A couple of wonderful things happened recently. My daughter sent me a text saying "I LOVE MY JOB!!". She had just started a new job last Friday (Nov. 18th) after being hired on the spot the Wednesday before. A well known independently owned coffee house in Boulder, Colorado. She is thrilled with the opportunity to work for a coffee house that has a lot to offer her in experience. I am happy for her.
My mother sent me an email letting me know that my sister who had her cochlear implant one month after I did called and talked to my dad for the first time in several years. My sister mentioned to me that it had been over 5 years since she talked on the phone. My mom was out shopping at the time she called, so my dad had the opportunity to talk to her. My parents are thrilled that she talked on the phone. I am happy for this momentous occasion.
I am happy for me too. I had an adjustment on October 27th. It was a major improvement for me. I finally reached that turning point where I know it's better. I've turned that corner and it's only the beginning. I often find myself surprised by the occasional things I overhear. Just a couple of weeks ago, I was on a flight from Colorado when suddenly I heard "... we have Coke products... we have Pepsi products ... blah, blah, blah and we have blah, blah for three dollars and blah, blah for five dollars..." I didn't hear every word but you can tell I picked up enough to realize that they were talking about the snack cart. Wow. I didn't even know that they announced what was on the snack cart. All those years of flying and I didn't know. And here I used to agonize whether they carried the beverages I would want (other than the obvious Coke and Pepsi products) and what snacks would be available. I would always ask for the cookie, but it wasn't always there.

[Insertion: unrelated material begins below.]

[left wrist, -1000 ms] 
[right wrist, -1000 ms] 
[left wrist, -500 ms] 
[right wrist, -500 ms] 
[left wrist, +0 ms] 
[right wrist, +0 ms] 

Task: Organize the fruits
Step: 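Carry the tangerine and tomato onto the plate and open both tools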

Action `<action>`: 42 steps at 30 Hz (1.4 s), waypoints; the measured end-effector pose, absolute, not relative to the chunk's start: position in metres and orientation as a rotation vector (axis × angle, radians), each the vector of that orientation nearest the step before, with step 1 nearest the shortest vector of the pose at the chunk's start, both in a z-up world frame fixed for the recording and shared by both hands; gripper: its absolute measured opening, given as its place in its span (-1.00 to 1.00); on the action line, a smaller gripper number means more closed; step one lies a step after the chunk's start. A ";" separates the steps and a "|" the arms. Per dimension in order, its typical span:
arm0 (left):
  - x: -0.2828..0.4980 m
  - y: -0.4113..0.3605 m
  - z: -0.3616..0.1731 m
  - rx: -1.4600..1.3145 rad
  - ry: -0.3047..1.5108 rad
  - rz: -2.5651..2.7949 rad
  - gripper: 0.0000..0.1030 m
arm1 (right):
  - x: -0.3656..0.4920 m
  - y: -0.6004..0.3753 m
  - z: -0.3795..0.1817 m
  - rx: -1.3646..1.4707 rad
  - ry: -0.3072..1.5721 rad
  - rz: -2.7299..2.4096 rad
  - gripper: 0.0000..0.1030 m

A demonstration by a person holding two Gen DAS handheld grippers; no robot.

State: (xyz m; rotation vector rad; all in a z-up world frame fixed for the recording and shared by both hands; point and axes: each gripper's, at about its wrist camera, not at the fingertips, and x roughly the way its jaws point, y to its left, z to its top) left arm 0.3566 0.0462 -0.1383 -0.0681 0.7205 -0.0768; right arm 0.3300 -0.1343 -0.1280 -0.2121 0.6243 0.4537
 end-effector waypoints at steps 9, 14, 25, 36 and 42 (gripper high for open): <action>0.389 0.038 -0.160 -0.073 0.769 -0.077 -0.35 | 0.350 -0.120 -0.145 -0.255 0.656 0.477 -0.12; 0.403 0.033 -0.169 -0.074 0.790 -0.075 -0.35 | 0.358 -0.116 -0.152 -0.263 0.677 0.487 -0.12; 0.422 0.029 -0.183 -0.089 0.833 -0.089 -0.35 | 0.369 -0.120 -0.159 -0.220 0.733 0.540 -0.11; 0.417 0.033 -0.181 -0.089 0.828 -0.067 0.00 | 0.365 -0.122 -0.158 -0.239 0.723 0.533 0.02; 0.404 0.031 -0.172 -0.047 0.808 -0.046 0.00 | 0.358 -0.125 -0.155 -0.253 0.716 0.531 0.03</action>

I was flying back from Colorado because I had taken a road trip to Colorado with my daughter Jamie. She had quit her job a few weeks after college graduation, took off a few months and stayed with us for a few of those weeks. When it was time for her to leave, I rode with her back to Colorado. We left the house at 2 in the afternoon and drove until midnight. South on 35 down to Des Moines, Iowa then west on 80 through most of Nebraska. It was a glorious day. Beautiful skies all the way into the late evening hours. We chatted and talked about many things. As it got dark, it was hard for me to hear what she was saying, so I encouraged her to turn the music on and listen to that. I turned my attention to my iPad and played a little Solitaire and Aliens vs. Plants. I'm kind of hooked on Aliens vs. Plants, they are out to eat my brains.
Jamie plugged in her iPod and listened to her favorite tunes. I began to notice that I was enjoying some of the music. At one point, I thought a techno piece was playing and I asked her if it was and she confirmed it. I mentioned that I actually liked the piece that was playing. She looked at me and smiled. We both knew that this was a big deal, this is the first time I enjoyed myself listening to music. Without telling me, she searched her iPod and selected a song she knew that I would know. I forget what the first song was, but when I heard it and recognized it, I smiled at her. She went through a bunch of songs to see if I could recognize them. Some songs I could recognize by the tune and others by the words. We sang along with some and just enjoyed others. Eventually, she pulled out her Joan Jett tunes and away we went. Two girls road tripping with Joan Jett blaring on the speaker in the middle of Nebraska on a starry night. Life is good.
Talking to people is easier than it used to be and I hear a lot more of what is said. I think I'm distracted by the fact that they sound different but I can still hear what is being said if I just focus. I was on a conference call with my team the other day and I could hear a lot of what was being said. I am familiar with these voices though. I was on a conference call a few days before that and I couldn't hear a word. I'll be honest though, I am terrified of having difficulties on the phone so I haven't opened up the phone lines so to speak. I am just not ready. Slow and steady there.
Thanksgiving is just around the corner and I'd like to share what I am thankful for. There is so much to be thankful for this year. I know it seems obvious, but here it goes. I am thankful that I am alive in a time where the technology exists to give me better hearing. I am thankful for the skilled surgeons and specialists that we worked with at the Mayo Clinic. I am thankful for my friends and family who shared this journey with me and encouraged me every step of the way. There were times I despaired, and they reached out. I am thankful for my daughter Jamie who came and stayed with me for a week while I was adjusting to hearing through the cochlear device for the first time. I treasured that week with her even though my hearing was so confusing at that time. I am thankful for my sister who took the same journey and we were there for each other. There is nothing like having someone who knew exactly what you were going through. I am thankful for my husband who went to every single appointment with me and helped me make the best decisions. He never complained about the 2+ hour drives each way to the Mayo Clinic or the times we had to stay overnight in Rochester in order to make our appointments the following morning.
All my love to those who were with me whether it be a few minutes or every step of the way, your kindness and encouragement means a lot to me. An acquaintance of mine said that I must have a whole new outlook on life with this new hearing. I do and I'm sure that as it gets better I will come to appreciate this gift of hearing. I can't wait for the next surprise.